Exercise instructions:
Would you print out all of the data exactly and keep the pictures out of it?

□ □ □ □

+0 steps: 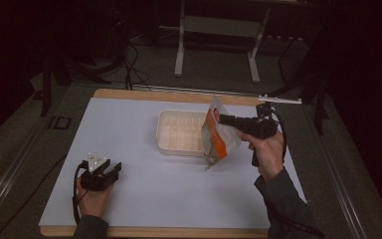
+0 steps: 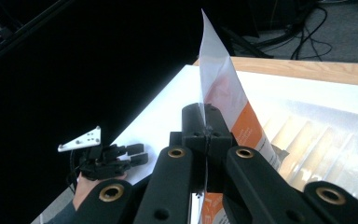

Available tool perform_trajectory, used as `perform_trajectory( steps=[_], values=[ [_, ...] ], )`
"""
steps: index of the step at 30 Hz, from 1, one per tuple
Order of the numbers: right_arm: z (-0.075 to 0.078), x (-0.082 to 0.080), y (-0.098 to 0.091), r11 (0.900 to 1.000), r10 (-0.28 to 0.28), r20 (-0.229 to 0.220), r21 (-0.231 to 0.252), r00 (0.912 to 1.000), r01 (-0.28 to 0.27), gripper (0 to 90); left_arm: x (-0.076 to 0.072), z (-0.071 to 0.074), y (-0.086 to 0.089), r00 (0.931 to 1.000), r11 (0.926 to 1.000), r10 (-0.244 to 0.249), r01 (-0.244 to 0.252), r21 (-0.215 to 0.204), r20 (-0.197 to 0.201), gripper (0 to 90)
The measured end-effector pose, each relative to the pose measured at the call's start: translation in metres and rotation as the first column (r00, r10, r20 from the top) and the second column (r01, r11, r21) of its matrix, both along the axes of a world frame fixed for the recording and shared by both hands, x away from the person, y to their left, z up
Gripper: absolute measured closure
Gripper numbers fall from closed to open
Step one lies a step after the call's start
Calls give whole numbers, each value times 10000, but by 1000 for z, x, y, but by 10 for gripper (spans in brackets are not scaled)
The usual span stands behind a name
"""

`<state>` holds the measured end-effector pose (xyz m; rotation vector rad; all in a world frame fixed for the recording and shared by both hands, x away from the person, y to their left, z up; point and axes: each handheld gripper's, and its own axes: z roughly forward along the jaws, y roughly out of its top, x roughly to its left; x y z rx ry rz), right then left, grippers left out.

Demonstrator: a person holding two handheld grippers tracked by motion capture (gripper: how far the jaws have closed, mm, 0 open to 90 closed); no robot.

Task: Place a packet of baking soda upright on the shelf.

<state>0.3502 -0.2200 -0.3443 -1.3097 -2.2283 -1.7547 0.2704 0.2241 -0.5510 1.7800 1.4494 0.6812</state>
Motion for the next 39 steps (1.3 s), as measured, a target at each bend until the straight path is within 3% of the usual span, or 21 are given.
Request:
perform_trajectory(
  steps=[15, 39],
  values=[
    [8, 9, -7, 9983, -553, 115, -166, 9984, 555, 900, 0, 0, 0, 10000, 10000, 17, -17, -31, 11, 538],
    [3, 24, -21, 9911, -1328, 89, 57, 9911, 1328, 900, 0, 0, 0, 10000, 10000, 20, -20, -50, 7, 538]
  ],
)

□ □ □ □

Result:
+0 steps: 
+0 steps: 

Available tool perform_trajectory, used as `perform_trajectory( steps=[_], values=[ [_, ...] ], )`
"""
steps: index of the step at 30 Hz, from 1, one per tuple
Order of the numbers: right_arm: z (-0.075 to 0.078), x (-0.082 to 0.080), y (-0.098 to 0.091), r11 (0.900 to 1.000), r10 (-0.28 to 0.28), r20 (-0.229 to 0.220), r21 (-0.231 to 0.252), r00 (0.912 to 1.000), r01 (-0.28 to 0.27), gripper (0 to 90); left_arm: x (-0.076 to 0.072), z (-0.071 to 0.074), y (-0.086 to 0.089), r00 (0.931 to 1.000), r11 (0.926 to 1.000), r10 (-0.244 to 0.249), r01 (-0.244 to 0.252), r21 (-0.215 to 0.204), r20 (-0.197 to 0.201), gripper (0 to 90)
The measured end-effector pose, each relative to the pose measured at the call's start: translation in metres and rotation as the first column (r00, r10, r20 from the top) and the second column (r01, r11, r21) of its matrix, both along the axes of a world frame fixed for the recording and shared by both hands, x away from the person, y to their left, z up
Gripper: absolute measured closure
Gripper numbers fall from closed to open
Step one lies a step after the call's start
Calls give whole numbers, each value times 10000, but by 1000 for z, x, y, but by 10 for gripper (spans in brackets are not scaled)
The usual span stands behind a name
"""

`<state>` holds the measured end-effector pose (xyz m; rotation vector rad; all in a world frame fixed for the recording and shared by both hands, x away from the person, y to their left, z up; point and axes: each handheld gripper's, and its own axes: z roughly forward along the jaws, y roughly out of its top, x roughly to its left; x y z rx ry rz), right then left, grippers left out.

Demonstrator: a person holding two handheld grippers tracked by motion capture (gripper: how far the jaws have closed, mm, 0 open to 90 closed); no robot.

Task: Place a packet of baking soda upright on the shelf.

<state>0.3502 -0.2200 -0.3443 -1.3097 -2.2283 -1.7547 0.2704 0.2241 -0.5510 1.7800 1.4494 0.6812</state>
Motion for the next 39 steps (1.3 s), as measured, a target at each bend until the straight path is within 3% of the usual span, or 21 are given.
Request:
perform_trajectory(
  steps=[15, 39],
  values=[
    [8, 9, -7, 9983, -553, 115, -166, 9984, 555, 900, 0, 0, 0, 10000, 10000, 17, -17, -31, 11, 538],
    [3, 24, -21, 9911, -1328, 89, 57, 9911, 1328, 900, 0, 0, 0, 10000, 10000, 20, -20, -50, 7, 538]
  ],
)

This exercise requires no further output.